Still Life with One Blue Butterfly
Oil on linen
26 x 30 in.
Available through North Star Art Gallery
Brian Keeler’s still life paintings will be featured in When Life is Still, a special exhibit at the North Star Art Gallery in August and September. The exhibit expresses contemplation of everyday objects illumined by a variety of light sources. In Still Life with One Blue Butterfly, the late afternoon light is coming through the window off to the side as well as from ambient light.
This year during the pandemic self-isolation and social distancing the process of painting the ephemeral effects of light and the temporal beauty of flowers underscores the purpose of traditional types of still life work. Specifically, the still life paintings of the Dutch 17th century Golden-era are evoked here as they too had an allegorical underpinning through their “vanitias” illustrations of the temporal and impermanent nature of life. The current pandemic has served to further augment appreciation of the common and quotidian qualities of life.

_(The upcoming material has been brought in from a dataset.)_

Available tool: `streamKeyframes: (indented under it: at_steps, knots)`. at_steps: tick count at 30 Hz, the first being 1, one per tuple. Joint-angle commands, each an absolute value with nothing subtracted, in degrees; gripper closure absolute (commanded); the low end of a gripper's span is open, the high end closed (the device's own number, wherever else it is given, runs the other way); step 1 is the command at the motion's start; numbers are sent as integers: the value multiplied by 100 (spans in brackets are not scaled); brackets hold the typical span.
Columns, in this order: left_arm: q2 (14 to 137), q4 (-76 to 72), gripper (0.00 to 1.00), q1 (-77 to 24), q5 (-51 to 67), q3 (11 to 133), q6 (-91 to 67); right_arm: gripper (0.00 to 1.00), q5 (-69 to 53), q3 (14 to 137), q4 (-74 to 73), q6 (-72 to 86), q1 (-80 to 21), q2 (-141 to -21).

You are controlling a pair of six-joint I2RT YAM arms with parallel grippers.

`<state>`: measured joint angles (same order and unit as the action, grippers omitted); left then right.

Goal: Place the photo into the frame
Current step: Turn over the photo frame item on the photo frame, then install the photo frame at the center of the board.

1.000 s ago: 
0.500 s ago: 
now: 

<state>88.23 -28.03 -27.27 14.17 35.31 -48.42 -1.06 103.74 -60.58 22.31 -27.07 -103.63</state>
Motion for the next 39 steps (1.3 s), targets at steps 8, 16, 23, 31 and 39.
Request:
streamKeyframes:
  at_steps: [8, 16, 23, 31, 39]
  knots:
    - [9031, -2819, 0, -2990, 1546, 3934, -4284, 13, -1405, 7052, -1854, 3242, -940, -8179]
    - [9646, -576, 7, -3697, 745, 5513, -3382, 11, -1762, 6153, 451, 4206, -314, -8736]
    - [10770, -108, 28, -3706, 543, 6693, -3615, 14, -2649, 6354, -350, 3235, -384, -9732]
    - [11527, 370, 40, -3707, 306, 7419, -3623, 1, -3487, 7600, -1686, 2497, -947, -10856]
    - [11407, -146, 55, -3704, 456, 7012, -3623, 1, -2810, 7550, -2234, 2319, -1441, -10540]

Expressing and describing the beauty of light has been the focus of Brian Keeler’s career in painting. Depicting the “topography of light” is the way he likes to describe this process, as this phrase communicates the way light plays across forms and describes their shapes. His work includes landscape, the figure, portraits, still life and allegorical work. While the subject of the painting is specific, in a certain sense the light actually becomes the subject for Keeler and the scene or depiction takes on a secondary or supporting role. He often chooses the “Golden Hour” as the time for portraying the motifs he selects, as this late afternoon or early morning light accentuates the drama of any given scene. His figurative painting and other genres also incorporate a marvelous appreciation for the way light can reveal the world to us.
Among other artists, patrons and the general public Keeler is known as a colorist; the quality of his color is one of the memorable aspects of his well-crafted work. His art also combines a unique sense of composition, proportional harmonies and draftsmanship, as these paintings, pastels and watercolors show an orchestration of the overall relationships.